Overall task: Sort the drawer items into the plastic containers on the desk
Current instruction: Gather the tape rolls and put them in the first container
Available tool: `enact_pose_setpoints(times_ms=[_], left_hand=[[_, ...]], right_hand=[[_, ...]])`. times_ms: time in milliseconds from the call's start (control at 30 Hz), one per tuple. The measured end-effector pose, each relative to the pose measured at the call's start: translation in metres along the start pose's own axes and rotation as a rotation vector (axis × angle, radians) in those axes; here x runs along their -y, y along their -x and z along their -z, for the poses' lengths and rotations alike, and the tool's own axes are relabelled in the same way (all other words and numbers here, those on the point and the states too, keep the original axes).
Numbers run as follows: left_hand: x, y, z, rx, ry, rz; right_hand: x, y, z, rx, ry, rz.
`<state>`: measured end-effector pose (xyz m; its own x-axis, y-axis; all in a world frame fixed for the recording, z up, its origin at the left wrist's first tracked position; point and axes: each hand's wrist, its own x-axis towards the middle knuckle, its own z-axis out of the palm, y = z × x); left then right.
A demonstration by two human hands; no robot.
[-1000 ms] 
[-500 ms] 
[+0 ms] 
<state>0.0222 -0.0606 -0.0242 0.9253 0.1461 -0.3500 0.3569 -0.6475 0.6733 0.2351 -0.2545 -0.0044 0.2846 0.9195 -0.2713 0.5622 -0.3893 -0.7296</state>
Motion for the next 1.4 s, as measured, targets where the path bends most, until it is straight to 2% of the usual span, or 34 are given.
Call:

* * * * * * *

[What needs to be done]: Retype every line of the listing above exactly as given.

[Response to the task]:
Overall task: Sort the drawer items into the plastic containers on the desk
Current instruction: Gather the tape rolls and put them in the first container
Available tool: `enact_pose_setpoints(times_ms=[_], left_hand=[[_, ...]], right_hand=[[_, ...]])`. times_ms: time in milliseconds from the call's start (control at 30 Hz), one per tuple. The measured end-effector pose, each relative to the pose measured at the call's start: translation in metres along the start pose's own axes and rotation as a rotation vector (axis × angle, radians) in those axes; here x runs along their -y, y along their -x and z along their -z, for the poses' lengths and rotations alike, and the tool's own axes are relabelled in the same way (all other words and numbers here, those on the point and the states too, keep the original axes).
Numbers run as follows: left_hand: x, y, z, rx, ry, rz; right_hand: x, y, z, rx, ry, rz.
`<state>`: measured end-effector pose (xyz m; its own x-axis, y-axis; all in a world frame fixed for the recording, z up, its origin at the left wrist's first tracked position; point and axes: each hand's wrist, its own x-axis towards the middle knuckle, its own z-axis out of the palm, y = z × x); left then right.
A demonstration by two human hands; no robot.
[-1000 ms] 
[-500 ms] 
[+0 ms] 
<state>0.0222 -0.0606 -0.0242 0.9253 0.1461 -0.3500 0.3569 -0.6475 0.6733 0.2351 -0.2545 -0.0044 0.2846 0.9195 -0.2713 0.5622 -0.3893 -0.7296</state>
Motion for the next 1.4 s, as measured, targets where the path bends most, until it is straight to 2% of the usual span, or 34 are given.
Call:

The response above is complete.